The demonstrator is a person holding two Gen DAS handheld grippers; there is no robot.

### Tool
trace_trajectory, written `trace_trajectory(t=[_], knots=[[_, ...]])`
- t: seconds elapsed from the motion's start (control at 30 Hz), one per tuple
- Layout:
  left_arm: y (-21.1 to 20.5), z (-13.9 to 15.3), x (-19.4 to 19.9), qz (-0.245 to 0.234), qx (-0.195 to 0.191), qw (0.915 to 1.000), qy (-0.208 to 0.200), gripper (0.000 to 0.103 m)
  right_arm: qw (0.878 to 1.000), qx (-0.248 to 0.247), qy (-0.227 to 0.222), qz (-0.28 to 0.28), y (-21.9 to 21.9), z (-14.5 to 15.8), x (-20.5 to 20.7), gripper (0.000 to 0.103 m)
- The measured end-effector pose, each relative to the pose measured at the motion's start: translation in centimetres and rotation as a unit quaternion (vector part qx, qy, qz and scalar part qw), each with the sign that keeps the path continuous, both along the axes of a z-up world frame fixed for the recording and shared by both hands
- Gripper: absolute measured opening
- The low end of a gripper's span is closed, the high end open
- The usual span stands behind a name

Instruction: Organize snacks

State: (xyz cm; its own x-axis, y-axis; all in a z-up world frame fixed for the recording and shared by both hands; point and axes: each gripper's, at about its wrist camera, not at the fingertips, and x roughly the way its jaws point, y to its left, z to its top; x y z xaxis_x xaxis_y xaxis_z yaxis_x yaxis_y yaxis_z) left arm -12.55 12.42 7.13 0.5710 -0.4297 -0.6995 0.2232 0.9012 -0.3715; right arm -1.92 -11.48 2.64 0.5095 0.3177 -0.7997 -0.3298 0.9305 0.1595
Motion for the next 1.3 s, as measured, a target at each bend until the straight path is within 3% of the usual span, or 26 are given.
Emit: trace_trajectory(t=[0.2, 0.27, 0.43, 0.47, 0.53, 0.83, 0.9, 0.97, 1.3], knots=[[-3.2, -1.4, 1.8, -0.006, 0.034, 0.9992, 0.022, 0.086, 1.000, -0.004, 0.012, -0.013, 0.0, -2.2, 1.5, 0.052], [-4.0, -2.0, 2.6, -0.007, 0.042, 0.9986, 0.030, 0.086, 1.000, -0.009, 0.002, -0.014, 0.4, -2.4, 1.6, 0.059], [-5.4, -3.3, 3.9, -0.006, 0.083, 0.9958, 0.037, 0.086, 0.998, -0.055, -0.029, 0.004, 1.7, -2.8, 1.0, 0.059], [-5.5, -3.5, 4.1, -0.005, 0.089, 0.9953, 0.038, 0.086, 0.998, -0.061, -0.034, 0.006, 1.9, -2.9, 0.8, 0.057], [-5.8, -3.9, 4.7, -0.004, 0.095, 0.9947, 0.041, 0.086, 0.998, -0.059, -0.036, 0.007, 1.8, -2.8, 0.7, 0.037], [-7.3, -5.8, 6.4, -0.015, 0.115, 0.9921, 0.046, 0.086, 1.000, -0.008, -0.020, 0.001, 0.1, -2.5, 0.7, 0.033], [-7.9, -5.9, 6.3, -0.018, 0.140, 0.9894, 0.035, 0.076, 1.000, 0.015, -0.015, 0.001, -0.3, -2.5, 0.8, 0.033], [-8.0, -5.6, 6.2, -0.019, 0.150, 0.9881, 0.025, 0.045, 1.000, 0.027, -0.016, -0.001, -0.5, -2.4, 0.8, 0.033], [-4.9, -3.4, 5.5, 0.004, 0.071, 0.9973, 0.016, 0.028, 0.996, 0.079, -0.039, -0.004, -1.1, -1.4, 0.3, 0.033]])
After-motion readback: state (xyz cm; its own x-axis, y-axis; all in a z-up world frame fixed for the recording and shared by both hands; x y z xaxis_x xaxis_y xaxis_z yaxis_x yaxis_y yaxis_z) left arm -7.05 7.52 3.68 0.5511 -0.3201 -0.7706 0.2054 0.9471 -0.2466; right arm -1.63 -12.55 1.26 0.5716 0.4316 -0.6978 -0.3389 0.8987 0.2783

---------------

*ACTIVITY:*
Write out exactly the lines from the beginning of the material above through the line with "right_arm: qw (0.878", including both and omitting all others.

*WRITTEN SOLUTION:*
The demonstrator is a person holding two Gen DAS handheld grippers; there is no robot.

### Tool
trace_trajectory, written `trace_trajectory(t=[_], knots=[[_, ...]])`
- t: seconds elapsed from the motion's start (control at 30 Hz), one per tuple
- Layout:
  left_arm: y (-21.1 to 20.5), z (-13.9 to 15.3), x (-19.4 to 19.9), qz (-0.245 to 0.234), qx (-0.195 to 0.191), qw (0.915 to 1.000), qy (-0.208 to 0.200), gripper (0.000 to 0.103 m)
  right_arm: qw (0.878 to 1.000), qx (-0.248 to 0.247), qy (-0.227 to 0.222), qz (-0.28 to 0.28), y (-21.9 to 21.9), z (-14.5 to 15.8), x (-20.5 to 20.7), gripper (0.000 to 0.103 m)

No part of the exercise remains open.